Exercise details: Filter the records below for the word "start". Keep each line that has it.

Records supplied:
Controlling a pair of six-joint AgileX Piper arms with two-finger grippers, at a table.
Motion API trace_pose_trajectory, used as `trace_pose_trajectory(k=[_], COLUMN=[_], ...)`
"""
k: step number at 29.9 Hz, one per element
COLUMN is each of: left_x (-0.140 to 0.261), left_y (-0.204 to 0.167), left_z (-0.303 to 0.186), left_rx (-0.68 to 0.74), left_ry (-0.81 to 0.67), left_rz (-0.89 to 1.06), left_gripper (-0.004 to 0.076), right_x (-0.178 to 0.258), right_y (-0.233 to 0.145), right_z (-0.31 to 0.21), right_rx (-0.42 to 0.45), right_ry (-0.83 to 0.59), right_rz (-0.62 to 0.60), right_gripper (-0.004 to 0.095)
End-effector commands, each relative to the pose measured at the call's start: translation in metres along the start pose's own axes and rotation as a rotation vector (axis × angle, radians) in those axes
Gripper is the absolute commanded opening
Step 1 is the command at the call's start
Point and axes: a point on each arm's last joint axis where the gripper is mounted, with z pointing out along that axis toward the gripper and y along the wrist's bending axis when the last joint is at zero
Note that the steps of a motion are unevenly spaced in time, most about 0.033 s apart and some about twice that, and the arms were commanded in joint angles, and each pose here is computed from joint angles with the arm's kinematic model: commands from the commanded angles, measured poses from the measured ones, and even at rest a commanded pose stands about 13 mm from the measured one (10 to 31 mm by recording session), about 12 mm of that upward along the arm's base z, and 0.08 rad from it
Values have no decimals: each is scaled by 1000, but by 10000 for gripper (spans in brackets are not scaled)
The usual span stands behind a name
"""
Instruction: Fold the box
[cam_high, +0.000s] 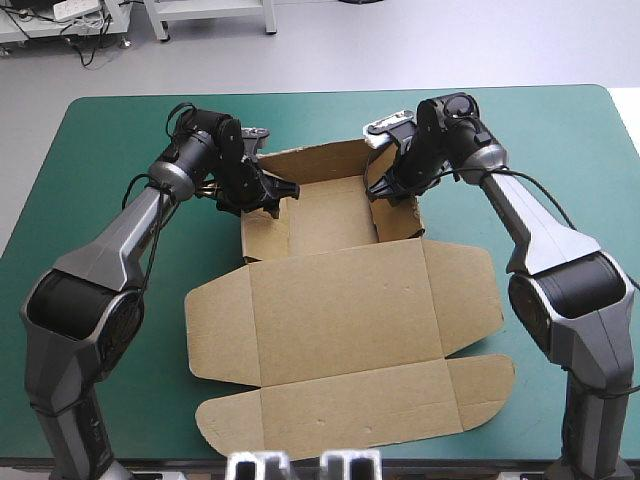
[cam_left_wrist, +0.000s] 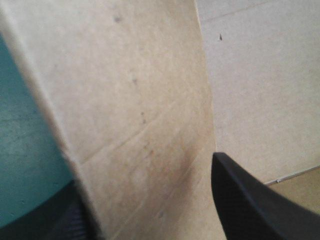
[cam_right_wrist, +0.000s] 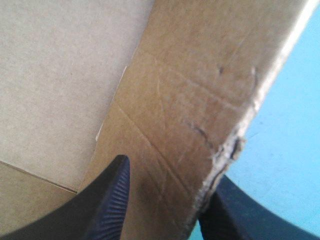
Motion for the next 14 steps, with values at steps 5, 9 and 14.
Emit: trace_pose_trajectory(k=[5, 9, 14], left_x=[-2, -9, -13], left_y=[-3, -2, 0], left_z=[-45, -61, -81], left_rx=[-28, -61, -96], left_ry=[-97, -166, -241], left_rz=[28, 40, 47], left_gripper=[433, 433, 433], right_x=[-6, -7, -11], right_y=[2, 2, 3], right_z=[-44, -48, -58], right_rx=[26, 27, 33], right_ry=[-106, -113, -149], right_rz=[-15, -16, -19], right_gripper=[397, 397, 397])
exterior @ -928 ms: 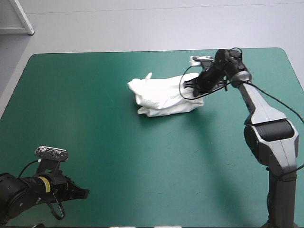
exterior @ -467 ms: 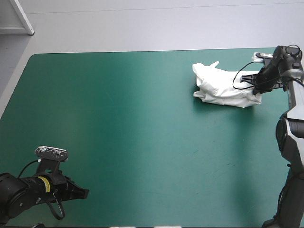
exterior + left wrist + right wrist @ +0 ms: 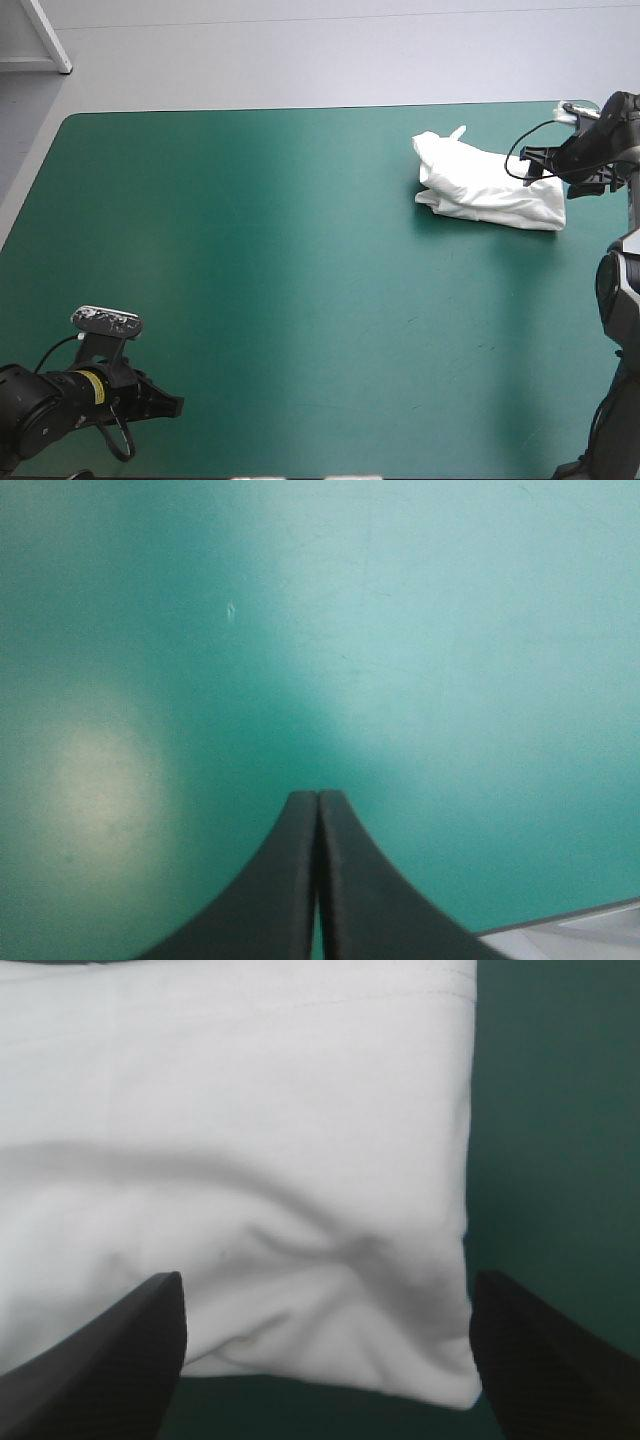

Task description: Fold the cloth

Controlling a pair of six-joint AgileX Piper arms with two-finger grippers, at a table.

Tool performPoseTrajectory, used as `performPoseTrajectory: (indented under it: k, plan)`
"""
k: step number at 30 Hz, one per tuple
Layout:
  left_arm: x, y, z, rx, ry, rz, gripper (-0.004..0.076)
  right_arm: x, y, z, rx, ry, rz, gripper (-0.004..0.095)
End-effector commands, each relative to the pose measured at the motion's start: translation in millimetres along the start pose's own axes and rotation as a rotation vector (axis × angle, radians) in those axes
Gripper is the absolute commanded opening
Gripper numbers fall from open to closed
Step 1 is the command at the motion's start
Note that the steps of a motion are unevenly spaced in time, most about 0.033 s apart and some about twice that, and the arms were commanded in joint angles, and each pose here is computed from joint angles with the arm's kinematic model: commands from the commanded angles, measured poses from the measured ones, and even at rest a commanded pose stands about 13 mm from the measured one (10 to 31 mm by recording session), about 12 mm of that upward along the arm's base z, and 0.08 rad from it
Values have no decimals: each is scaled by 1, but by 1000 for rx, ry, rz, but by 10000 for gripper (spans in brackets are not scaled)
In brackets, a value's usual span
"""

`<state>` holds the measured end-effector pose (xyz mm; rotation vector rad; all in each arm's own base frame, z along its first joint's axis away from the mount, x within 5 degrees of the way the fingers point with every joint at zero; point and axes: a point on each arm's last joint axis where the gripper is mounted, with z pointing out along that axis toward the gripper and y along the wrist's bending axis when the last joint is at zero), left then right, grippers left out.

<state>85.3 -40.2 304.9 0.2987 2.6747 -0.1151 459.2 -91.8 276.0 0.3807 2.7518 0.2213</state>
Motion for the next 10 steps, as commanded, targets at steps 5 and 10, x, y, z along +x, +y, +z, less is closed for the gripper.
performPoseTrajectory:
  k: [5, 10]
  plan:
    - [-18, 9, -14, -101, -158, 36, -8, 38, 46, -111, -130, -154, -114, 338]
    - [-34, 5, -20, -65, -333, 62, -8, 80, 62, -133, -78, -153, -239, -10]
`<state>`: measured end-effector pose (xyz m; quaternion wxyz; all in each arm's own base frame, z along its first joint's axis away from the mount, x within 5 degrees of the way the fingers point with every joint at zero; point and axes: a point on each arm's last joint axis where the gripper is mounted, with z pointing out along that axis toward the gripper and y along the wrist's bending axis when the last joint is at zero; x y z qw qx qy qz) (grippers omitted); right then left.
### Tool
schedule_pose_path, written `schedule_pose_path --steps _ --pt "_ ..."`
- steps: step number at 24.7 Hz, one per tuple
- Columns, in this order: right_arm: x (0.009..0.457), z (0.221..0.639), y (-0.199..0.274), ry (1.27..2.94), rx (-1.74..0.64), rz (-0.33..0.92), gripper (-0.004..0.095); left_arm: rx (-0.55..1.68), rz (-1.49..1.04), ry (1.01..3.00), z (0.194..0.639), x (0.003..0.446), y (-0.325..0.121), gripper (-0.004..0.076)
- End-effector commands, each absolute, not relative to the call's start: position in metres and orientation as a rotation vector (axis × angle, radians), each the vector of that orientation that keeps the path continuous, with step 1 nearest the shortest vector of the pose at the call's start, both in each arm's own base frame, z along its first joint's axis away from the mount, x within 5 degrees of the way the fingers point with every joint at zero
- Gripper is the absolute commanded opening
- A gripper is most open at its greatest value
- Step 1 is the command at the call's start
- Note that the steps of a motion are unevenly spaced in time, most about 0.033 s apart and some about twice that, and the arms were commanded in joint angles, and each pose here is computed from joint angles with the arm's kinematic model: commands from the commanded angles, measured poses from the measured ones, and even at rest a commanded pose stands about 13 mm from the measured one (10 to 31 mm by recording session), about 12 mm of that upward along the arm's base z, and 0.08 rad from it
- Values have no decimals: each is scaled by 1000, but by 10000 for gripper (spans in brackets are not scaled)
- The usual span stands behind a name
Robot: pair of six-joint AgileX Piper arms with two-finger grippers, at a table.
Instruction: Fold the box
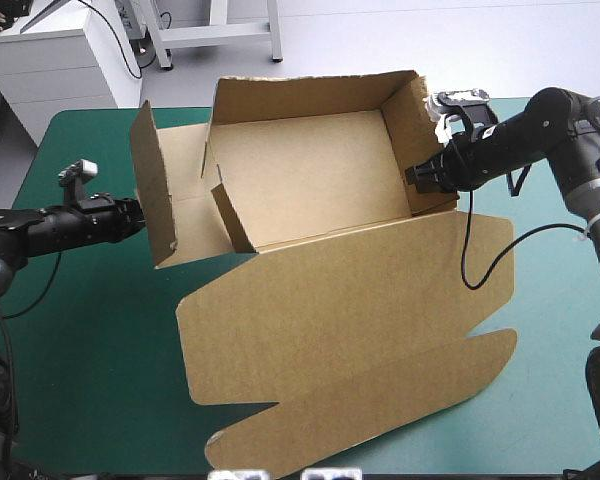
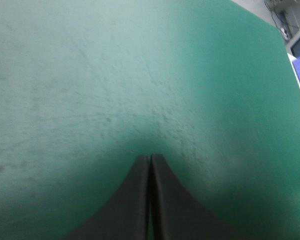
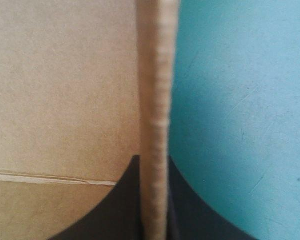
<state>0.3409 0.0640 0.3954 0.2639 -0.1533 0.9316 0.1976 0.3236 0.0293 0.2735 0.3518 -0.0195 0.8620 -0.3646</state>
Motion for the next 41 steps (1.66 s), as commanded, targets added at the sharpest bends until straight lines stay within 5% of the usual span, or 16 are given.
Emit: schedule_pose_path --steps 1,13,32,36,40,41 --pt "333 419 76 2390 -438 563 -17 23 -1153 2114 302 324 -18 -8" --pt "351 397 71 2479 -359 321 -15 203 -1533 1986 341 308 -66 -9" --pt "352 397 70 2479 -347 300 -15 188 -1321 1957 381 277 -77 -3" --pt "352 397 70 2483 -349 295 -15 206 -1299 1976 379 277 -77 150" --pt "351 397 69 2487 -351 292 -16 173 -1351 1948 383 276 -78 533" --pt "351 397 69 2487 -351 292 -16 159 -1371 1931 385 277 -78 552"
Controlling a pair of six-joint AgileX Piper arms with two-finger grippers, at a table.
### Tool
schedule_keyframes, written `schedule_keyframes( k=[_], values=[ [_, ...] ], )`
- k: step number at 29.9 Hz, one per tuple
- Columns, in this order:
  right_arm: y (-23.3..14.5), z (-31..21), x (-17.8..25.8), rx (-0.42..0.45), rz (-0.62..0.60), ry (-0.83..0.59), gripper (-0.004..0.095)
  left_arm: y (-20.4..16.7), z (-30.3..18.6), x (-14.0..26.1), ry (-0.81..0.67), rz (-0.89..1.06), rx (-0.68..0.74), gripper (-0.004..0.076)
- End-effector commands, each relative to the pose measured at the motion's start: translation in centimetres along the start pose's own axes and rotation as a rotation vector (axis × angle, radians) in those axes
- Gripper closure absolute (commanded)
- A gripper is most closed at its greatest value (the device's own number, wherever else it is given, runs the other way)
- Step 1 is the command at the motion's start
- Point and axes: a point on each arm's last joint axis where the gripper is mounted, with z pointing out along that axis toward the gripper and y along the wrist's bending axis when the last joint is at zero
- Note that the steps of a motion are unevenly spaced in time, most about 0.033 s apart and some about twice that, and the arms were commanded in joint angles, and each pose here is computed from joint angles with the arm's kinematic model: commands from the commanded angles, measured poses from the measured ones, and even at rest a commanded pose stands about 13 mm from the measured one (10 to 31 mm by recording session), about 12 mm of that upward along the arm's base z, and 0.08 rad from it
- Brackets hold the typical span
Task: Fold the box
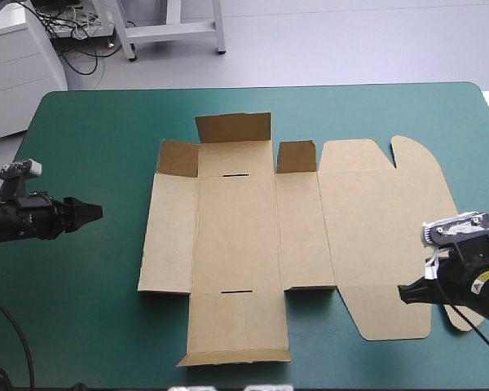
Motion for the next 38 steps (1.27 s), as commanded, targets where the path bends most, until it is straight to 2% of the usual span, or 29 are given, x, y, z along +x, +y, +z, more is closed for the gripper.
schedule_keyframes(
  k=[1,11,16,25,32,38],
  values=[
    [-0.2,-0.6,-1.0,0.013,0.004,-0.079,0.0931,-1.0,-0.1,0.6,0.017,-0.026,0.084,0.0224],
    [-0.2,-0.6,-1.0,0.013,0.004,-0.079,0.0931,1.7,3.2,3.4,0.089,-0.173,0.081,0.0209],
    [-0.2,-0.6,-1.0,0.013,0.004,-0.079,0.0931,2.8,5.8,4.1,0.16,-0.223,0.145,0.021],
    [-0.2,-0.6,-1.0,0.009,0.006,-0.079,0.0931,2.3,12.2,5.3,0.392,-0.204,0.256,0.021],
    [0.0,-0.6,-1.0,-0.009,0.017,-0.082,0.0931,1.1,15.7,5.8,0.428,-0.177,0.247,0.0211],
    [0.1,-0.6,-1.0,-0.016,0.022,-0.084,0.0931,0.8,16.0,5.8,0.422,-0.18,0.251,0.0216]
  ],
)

Response to this exercise:
End-effector commands, each relative to the pose measured at the call's start: translation in metres along the start pose's own axes and rotation as a rotation vector (axis × angle, radians) in those axes
Step 1 is the command at the call's start
End-effector commands, each relative to the pose measured at the motion's start: translation in millimetres along the start pose's own axes and rotation as a rotation vector (axis × angle, radians) in those axes
Step 1 is the command at the motion's start
- End-effector commands, each absolute, not relative to the call's start: position in metres and orientation as a rotation vector (axis × angle, radians), each the vector of that orientation that keeps the path continuous, with step 1 nearest the shortest vector of the pose at the call's start, both in each arm's own base frame, z along its first joint's axis away from the mount, x within 5 degrees of the way the fingers point with every joint at zero
- Step 1 is the command at the call's start
- End-effector commands, each relative to the pose measured at the motion's start: translation in centimetres along the start pose's own axes and rotation as a rotation vector (axis × angle, radians) in those axes
- Step 1 is the command at the motion's start

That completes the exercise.